There seems to be an unwritten rule in pop-punk music that requires bands to release several albums of nonsensical, light-hearted high school anthems, before realizing how incredibly sophomoric these songs soon become. Upon this realization the band decides to up the ante and put out a “serious” album to stake their claim as a legit rock band. The most famous example of this is Blink182
who tried this serious side on their last two albums before breaking up. Tom DeLonge is currently trying to further prove his serious side with his new band Angels and Airwaves.
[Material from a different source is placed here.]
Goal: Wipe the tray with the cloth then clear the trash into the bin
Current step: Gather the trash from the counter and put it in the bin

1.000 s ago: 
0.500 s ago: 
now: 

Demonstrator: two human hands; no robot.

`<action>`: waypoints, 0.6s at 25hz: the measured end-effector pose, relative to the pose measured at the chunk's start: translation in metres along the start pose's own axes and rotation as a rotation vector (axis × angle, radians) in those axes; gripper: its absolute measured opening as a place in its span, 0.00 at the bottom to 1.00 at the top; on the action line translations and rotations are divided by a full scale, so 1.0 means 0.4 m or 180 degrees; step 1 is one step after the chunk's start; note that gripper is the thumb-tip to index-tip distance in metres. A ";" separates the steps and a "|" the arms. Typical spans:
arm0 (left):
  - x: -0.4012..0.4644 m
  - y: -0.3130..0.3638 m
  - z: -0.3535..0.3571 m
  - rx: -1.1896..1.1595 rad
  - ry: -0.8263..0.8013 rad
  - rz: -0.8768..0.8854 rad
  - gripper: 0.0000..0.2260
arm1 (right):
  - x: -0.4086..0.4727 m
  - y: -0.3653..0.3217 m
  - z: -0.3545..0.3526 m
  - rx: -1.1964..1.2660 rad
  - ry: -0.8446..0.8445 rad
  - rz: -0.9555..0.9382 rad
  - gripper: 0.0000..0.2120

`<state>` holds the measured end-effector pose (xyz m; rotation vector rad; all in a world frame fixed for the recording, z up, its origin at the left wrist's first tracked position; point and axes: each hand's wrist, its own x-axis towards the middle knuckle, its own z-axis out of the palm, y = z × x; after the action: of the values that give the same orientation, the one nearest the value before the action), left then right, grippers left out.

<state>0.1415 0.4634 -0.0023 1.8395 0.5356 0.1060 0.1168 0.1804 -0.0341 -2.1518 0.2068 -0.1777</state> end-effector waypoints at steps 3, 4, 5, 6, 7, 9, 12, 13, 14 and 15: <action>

They aren’t the only ones ; The Offspring
have done it as well.
The next band currently trying to do the same is Ohio’s Relient K. After releasing five albums in seven years and having parted ways with numerous band members, the now twenty-somethings set about to record a serious and more justified record. The end result is the Howard Benson produced Five Score and Seven Years Ago. As if to further the point that they are not the same band who wrote the teenage staple “Sadie Hawkins Dance,” the Ohio fivesome opens up with an a capella track before shuffling into a series of harder-hitting power-pop songs. The punk edge is still definitely felt but the youthful exuberance has yielded way to a more jaded cynicism and, paradoxically, a firm belief in romance. On the opening track “Come Right Out and Say It” the band comes out firing on all cylinders and pushes the power-pop/alt.rock envelope. Relient K keeps the hits coming with “Best Thing” and the Fountains of Wayne
-ish single “Must’ve Done Something Right.” Their attempt at Coldplay
-style pop is evident in the ballad “Until There’s Nothing Left to Give” which shows a supple and emotive side of the band that was seen briefly on their last disc MmmHmm but was never fully elaborated on. After “Nothing Left to Give” the band jumps back into the edgy, power-pop ferocity with “Devestation and Reform” and the sugary, sweet choruses of prior albums, before taking a stab at alternative country on the lap-steel and mandolin fueled, “Faking My Own Suicide.” The album closes with the 11 minute epic Deathbed which features Jon Foreman of Switchfoot
on guest vocals.
No, Relient K hasn’t reinvented the wheel and, no, this isn’t an album that will make Top 10 lists; it will however push the band further to the forefront of the pop-punk genre and further establish their credibility as serious rock musicians.